INFORMATION SUPPLIED -
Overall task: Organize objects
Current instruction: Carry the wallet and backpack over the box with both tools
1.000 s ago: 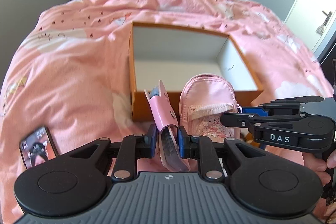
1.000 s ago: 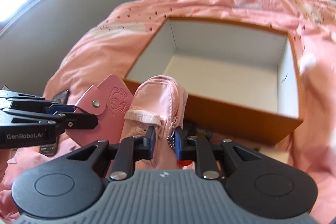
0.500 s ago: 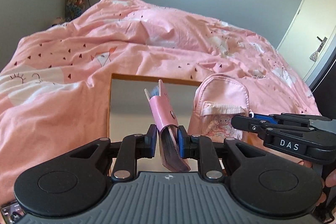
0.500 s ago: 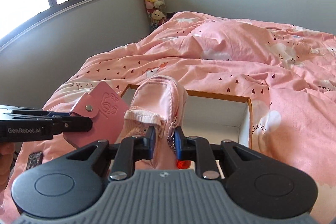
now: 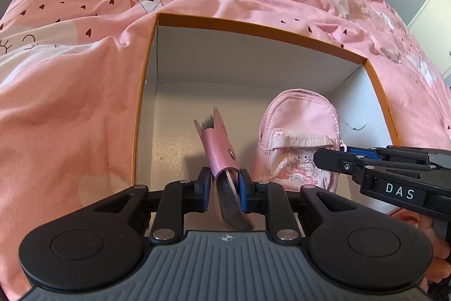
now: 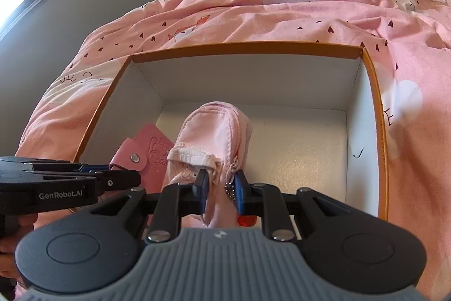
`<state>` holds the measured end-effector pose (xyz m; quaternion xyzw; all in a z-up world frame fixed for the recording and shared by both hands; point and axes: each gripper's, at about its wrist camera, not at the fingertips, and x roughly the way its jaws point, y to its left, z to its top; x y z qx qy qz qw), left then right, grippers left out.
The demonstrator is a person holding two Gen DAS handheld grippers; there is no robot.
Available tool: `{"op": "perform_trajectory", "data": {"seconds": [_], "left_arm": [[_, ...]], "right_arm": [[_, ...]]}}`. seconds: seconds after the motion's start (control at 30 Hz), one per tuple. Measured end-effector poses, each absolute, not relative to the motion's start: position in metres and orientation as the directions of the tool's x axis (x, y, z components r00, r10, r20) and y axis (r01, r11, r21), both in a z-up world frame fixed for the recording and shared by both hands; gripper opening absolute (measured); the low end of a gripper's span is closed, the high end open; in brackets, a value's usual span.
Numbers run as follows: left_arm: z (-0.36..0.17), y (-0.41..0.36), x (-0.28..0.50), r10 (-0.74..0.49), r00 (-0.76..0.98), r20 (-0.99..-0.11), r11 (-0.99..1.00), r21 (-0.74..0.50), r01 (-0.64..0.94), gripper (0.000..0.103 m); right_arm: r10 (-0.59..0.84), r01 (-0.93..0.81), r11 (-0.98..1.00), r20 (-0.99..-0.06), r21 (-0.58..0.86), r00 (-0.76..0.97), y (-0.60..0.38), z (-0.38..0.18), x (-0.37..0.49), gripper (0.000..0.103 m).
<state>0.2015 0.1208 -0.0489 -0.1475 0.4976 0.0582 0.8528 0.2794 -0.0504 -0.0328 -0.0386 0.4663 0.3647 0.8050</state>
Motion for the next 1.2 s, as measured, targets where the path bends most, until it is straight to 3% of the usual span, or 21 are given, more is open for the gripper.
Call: {"op": "perform_trajectory", "data": {"seconds": [0.23,0.5,0.57,0.63,0.83,1.0,1.2], "left_arm": [[-0.068,0.104,0.212,-0.009,0.366,-0.93,0.969,-0.098,-0.225,0.025],[-0.052,0.098,0.201,0.06,0.388,-0.92,0.982,-0.014,-0.186,0.027],[-0.042,0.101,0.193,0.057,0.426,-0.903,0.983,-0.025,-0.184,0.038],[-0.027,0.106,0.183,0.06,0.483,-0.874,0.982,-0.034,-0.184,0.041],[0.007,0.13,0.166,0.097,0.605,-0.79,0.958,-0.091,-0.272,0.041],[0.002,0.156,0.166,0.113,0.582,-0.806,0.927,-0.124,-0.353,0.039],[-0.01,0.171,0.157,0.072,0.589,-0.805,0.909,-0.19,-0.37,0.03]], "right_arm": [[0.539,-0.628,0.725,-0.8,0.282,0.263,-0.047,-0.046,0.287,0.021],[0.532,-0.649,0.713,-0.808,0.265,0.255,-0.04,-0.048,0.286,0.021],[0.518,-0.662,0.711,-0.813,0.238,0.264,-0.038,-0.048,0.285,0.021],[0.504,-0.677,0.706,-0.819,0.209,0.273,-0.035,-0.048,0.284,0.021],[0.458,-0.735,0.667,-0.846,0.124,0.273,-0.02,-0.048,0.283,0.021],[0.431,-0.752,0.641,-0.883,0.154,0.187,-0.006,-0.052,0.287,0.021],[0.417,-0.736,0.645,-0.902,0.205,0.114,0.004,-0.063,0.286,0.021]]}}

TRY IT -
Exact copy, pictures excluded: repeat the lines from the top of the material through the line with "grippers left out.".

EXERCISE ANSWER -
Overall task: Organize objects
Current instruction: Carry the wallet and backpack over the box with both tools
1.000 s ago: 
1.000 s ago: 
0.500 s ago: 
0.500 s ago: 
now: 
now: 
`<state>` holds the measured end-effector pose (xyz m; quaternion xyzw; all in a z-up world frame fixed for the recording and shared by both hands; point and axes: each gripper's, at about its wrist camera, not at the fingertips, and x roughly the way its jaws point, y to its left, z to its top; x y z qx qy qz qw), left then right, grippers left out.

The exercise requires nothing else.